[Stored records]
********

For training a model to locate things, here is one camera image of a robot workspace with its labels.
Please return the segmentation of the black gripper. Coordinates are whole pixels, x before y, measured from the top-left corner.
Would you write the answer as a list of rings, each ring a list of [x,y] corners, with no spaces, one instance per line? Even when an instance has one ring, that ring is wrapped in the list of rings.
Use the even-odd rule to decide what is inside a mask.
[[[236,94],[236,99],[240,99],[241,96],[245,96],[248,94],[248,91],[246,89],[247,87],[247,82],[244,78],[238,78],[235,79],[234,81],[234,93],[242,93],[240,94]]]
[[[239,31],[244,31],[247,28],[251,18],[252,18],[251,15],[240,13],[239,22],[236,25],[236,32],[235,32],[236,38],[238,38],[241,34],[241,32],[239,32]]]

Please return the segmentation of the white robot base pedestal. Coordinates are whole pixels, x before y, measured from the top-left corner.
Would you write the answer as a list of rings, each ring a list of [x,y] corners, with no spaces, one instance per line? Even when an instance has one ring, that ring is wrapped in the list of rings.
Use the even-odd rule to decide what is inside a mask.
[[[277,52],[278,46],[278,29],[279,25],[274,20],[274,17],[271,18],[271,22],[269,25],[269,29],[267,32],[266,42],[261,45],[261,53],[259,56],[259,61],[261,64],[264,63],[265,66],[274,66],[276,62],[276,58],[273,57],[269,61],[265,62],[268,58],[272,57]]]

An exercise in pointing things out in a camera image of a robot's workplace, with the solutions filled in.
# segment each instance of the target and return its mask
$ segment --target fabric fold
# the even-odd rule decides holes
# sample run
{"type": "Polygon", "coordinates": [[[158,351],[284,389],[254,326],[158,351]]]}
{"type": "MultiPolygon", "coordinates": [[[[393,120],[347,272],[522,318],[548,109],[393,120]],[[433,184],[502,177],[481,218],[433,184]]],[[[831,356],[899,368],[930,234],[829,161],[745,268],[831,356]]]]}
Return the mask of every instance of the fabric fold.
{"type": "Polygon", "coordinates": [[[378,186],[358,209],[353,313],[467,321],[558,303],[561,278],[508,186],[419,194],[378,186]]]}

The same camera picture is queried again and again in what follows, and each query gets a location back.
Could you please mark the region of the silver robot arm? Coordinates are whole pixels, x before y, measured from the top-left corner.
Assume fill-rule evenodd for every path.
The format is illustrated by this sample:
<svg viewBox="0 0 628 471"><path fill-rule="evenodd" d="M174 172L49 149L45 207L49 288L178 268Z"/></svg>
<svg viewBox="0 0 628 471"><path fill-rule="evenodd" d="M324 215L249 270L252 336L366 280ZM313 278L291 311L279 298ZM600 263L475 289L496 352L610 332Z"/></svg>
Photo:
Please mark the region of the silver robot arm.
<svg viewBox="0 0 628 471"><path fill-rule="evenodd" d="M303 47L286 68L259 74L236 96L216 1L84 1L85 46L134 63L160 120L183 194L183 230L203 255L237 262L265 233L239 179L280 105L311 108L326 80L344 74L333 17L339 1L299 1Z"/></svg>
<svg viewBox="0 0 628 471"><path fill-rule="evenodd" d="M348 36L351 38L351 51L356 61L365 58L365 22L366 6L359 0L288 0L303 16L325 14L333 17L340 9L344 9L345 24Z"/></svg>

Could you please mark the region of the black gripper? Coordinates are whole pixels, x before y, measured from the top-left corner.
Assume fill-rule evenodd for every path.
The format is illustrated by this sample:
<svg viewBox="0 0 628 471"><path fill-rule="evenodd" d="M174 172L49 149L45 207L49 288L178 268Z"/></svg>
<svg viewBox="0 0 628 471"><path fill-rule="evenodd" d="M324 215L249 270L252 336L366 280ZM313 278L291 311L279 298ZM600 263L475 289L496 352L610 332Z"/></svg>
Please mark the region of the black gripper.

********

Give the data back exactly as it stands.

For training a model to locate things, here is one camera image of a robot workspace with its labels.
Please return the segmentation of the black gripper. Coordinates are whole pixels, x before y, measured from the top-left corner.
Would you write the answer as a list of rings, each ring a list of [x,y] corners, with no spaces, one instance per line? Even when an instance has one ring, that ring is wrapped in the list of rings.
Use the even-odd rule to decide what is inside a mask.
[[[236,94],[236,99],[240,99],[241,96],[245,96],[248,94],[248,91],[246,89],[247,87],[247,82],[244,78],[238,78],[235,79],[234,81],[234,93],[242,93],[240,94]]]
[[[239,31],[244,31],[247,28],[251,18],[252,18],[251,15],[240,13],[239,22],[236,25],[236,32],[235,32],[236,38],[238,38],[241,34],[241,32],[239,32]]]

Please return the segmentation of the white robot base pedestal. Coordinates are whole pixels, x before y, measured from the top-left corner.
Would you write the answer as a list of rings, each ring a list of [x,y] corners, with no spaces, one instance per line? Even when an instance has one ring, that ring is wrapped in the list of rings.
Use the even-odd rule to decide what is inside a mask.
[[[277,52],[278,46],[278,29],[279,25],[274,20],[274,17],[271,18],[271,22],[269,25],[269,29],[267,32],[266,42],[261,45],[261,53],[259,56],[259,61],[261,64],[264,63],[265,66],[274,66],[276,62],[276,58],[273,57],[269,61],[265,62],[268,58],[272,57]]]

An exercise in pointing things out in a camera image of a robot's workplace, with the solutions filled in.
# segment each instance of the target and return its mask
$ segment --target fabric fold
# the even-odd rule decides holes
# sample run
{"type": "Polygon", "coordinates": [[[158,351],[284,389],[254,326],[158,351]]]}
{"type": "MultiPolygon", "coordinates": [[[[393,120],[347,272],[522,318],[548,109],[393,120]],[[433,184],[502,177],[481,218],[433,184]]],[[[831,356],[899,368],[930,234],[829,161],[745,268],[831,356]]]]}
Return the mask of every instance of the fabric fold.
{"type": "Polygon", "coordinates": [[[378,186],[358,209],[353,313],[467,321],[558,303],[561,278],[508,186],[419,194],[378,186]]]}

The same camera picture is queried again and again in what follows, and each query gets a location back.
Could you please mark the region of the silver robot arm? Coordinates are whole pixels, x before y, measured from the top-left corner.
Assume fill-rule evenodd for every path.
The format is illustrated by this sample:
<svg viewBox="0 0 628 471"><path fill-rule="evenodd" d="M174 172L49 149L45 207L49 288L178 268Z"/></svg>
<svg viewBox="0 0 628 471"><path fill-rule="evenodd" d="M324 215L249 270L252 336L366 280ZM313 278L291 311L279 298ZM600 263L475 289L496 352L610 332Z"/></svg>
Photo:
Please mark the region of the silver robot arm.
<svg viewBox="0 0 628 471"><path fill-rule="evenodd" d="M303 47L286 68L259 74L236 96L216 1L84 1L85 46L134 63L160 120L183 194L183 230L203 255L237 262L265 233L239 179L280 105L311 108L326 80L344 74L333 17L339 1L299 1Z"/></svg>
<svg viewBox="0 0 628 471"><path fill-rule="evenodd" d="M348 36L351 38L351 51L356 61L365 58L365 22L366 6L359 0L288 0L303 16L325 14L333 17L340 9L344 9L345 24Z"/></svg>

Could you please mark the region of the black gripper? Coordinates are whole pixels, x before y, measured from the top-left corner.
Assume fill-rule evenodd for every path.
The format is illustrated by this sample:
<svg viewBox="0 0 628 471"><path fill-rule="evenodd" d="M174 172L49 149L45 207L49 288L178 268Z"/></svg>
<svg viewBox="0 0 628 471"><path fill-rule="evenodd" d="M324 215L249 270L252 336L366 280ZM313 278L291 311L279 298ZM600 263L475 289L496 352L610 332Z"/></svg>
Please mark the region of the black gripper.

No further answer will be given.